Ce mot tendre glisse sur mes lèvres
émues.
J'aurais tant aimé le dire avec volupté
et passion.
Plutôt un silence, un muret infranchissable.
Deux êtres étouffés par
l'incompréhension du moment.
Un étranger maquillé sans oser
dire nos vérités.
De la solitude entre deux hommes en débandade.
Disgrâce d'amour, de la douleur impraticable.
Un lit d'hôpital, enfin de l'émotion
grandissante!
Un regard soudainement expressif, de belles
paroles.
Un sourire merveilleux, se comprendre subtilement.
Un Papa humain dans une conversation extraordinaire.
La douceur atmosphérique, un détail
non subtil.
Être heureux dans un contact sincère
et bénéfique.
De l'amour paternel, conviction aveugle.
Par un après-midi, le malheur d'une
mort certaine.
Un long corps étendu sur un drap impersonnel.

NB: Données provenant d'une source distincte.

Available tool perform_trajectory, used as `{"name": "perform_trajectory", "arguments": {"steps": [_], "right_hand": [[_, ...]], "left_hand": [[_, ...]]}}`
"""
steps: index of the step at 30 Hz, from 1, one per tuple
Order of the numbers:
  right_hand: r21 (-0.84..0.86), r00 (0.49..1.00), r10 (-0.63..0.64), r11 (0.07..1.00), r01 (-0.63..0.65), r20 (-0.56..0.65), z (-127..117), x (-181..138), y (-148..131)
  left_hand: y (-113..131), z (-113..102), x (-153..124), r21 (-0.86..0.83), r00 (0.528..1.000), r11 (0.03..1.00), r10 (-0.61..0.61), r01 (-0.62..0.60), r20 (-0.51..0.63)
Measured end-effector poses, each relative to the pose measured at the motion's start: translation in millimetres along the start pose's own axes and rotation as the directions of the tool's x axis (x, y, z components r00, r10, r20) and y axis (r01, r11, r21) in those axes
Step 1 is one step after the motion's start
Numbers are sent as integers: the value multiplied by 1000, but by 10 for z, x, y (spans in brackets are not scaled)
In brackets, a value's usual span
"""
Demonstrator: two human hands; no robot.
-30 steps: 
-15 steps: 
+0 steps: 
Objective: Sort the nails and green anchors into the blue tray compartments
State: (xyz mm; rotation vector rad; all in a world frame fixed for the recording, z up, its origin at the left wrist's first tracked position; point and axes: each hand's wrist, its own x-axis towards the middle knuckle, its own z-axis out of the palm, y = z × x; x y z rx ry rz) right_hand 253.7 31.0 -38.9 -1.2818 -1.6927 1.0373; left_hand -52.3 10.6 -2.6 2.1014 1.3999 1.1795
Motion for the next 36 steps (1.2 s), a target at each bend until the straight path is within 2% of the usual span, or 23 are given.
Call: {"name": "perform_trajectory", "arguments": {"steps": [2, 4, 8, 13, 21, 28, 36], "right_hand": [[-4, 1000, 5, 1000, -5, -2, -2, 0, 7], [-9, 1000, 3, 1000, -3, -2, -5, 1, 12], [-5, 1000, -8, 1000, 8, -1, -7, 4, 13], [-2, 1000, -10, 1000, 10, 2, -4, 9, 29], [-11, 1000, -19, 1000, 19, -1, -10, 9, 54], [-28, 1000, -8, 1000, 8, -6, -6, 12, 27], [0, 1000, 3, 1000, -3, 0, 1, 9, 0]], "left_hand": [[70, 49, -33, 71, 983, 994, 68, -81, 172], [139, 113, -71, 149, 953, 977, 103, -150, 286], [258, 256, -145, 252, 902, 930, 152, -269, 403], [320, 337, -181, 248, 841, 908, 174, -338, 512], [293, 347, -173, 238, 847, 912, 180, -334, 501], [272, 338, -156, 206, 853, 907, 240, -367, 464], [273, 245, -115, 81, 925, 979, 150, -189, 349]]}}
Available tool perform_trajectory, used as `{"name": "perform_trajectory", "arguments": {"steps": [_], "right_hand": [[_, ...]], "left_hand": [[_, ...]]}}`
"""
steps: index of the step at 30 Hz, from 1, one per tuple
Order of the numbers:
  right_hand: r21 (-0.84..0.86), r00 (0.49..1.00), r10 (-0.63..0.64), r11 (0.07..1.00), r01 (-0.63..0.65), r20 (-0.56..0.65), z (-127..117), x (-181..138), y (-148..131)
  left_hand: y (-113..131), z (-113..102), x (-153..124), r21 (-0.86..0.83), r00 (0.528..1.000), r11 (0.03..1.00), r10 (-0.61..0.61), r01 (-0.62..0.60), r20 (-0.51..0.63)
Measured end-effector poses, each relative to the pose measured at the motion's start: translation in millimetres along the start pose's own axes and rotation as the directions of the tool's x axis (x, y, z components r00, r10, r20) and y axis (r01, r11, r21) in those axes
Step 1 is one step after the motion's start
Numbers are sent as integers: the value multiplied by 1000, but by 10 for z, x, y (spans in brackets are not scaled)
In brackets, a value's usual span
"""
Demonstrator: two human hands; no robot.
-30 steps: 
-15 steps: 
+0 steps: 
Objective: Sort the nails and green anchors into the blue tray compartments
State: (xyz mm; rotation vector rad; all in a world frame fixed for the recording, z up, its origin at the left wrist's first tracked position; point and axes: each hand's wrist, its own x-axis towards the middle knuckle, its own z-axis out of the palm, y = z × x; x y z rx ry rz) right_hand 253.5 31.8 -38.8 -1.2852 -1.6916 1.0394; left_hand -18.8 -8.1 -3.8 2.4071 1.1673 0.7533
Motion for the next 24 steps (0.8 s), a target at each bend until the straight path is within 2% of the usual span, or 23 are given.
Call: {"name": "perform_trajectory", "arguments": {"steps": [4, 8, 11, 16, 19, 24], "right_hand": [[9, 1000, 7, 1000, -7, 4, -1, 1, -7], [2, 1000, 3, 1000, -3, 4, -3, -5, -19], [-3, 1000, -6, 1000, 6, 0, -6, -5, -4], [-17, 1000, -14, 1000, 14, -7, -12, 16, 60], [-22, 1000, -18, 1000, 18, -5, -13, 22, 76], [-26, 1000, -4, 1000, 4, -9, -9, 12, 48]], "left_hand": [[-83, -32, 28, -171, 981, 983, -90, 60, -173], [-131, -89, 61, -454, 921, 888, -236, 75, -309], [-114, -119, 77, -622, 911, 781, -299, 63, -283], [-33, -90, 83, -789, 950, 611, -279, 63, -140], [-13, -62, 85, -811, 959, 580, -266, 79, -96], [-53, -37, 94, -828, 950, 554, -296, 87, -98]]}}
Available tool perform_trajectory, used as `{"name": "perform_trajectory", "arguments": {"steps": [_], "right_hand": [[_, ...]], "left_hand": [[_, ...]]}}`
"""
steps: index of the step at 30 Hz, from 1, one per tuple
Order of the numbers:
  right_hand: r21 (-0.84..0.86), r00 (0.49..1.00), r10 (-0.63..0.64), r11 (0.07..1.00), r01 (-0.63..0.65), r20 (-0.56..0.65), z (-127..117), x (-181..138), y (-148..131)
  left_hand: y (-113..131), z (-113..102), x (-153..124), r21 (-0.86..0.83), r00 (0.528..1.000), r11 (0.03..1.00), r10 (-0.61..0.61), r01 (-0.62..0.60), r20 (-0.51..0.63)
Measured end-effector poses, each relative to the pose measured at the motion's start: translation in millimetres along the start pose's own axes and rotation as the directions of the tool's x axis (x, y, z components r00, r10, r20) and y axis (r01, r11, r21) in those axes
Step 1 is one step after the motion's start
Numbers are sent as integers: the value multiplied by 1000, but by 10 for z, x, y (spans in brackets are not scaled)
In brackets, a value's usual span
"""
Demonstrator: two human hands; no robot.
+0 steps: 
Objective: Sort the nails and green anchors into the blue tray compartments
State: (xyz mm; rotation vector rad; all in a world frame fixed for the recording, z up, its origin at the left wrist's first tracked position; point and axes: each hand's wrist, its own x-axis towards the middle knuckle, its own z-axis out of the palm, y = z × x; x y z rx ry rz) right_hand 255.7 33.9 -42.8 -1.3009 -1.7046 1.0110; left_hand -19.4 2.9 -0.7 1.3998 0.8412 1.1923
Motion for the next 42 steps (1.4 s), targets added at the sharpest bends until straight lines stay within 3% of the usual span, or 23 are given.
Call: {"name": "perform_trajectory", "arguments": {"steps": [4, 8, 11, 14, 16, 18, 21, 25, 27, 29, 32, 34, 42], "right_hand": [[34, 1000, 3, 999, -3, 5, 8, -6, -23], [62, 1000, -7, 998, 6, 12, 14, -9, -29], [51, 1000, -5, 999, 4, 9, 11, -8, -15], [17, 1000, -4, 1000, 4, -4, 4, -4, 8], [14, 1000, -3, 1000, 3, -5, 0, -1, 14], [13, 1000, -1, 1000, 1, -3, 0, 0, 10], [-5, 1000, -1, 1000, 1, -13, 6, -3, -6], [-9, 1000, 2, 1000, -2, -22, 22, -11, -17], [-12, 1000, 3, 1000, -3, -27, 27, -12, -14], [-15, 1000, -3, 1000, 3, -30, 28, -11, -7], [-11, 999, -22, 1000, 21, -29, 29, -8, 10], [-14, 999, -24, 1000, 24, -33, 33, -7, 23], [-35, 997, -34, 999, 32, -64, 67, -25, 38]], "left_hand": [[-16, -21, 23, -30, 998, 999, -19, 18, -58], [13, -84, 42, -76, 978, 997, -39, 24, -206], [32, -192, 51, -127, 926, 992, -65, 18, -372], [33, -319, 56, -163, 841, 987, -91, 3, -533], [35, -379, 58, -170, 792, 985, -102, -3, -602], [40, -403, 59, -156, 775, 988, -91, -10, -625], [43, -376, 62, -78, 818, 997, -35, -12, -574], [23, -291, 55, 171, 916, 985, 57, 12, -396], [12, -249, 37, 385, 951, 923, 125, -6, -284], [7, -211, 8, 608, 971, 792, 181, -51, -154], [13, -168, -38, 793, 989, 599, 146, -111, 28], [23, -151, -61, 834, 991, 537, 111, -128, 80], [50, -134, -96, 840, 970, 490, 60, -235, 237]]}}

Déception atroce, un retard incalculable
à comprendre.
Presque la fin, il ne reste que la prière
terrestre.
Un départ. un couloir froid et démuni
d'affection.
La réalité d'un « joyau
à jamais perdu », malheur!
Nostalgie, la raison bafouée, pleurs
étouffés.
Un beau souvenir dans un écrin jalousement
étoffé.
Le pathétique d'une vie entière,
des émotions incontrôlables.
Une vie continue Papa malgré une fin
trop rapide.
De la substance au prochain rendez-vous de
ta personne.
Un espoir divin, je le désire au plus
profond de moi-même.
Cher Papa, simplement un au revoir, je l'espère.

A la recherche
de...
Maman, l'invisible visage d'amour.
Ma naissance, un départ inexplicable
et puis.
Le néant, l'hantise absolue d'un regard.
Des pas obscurs sans aucune parole.
L'imagination d'une photo aimante.
L'inconséquence, la passivité
d'une Étrangère.
Maman, je tremble de chagrin, de solitude.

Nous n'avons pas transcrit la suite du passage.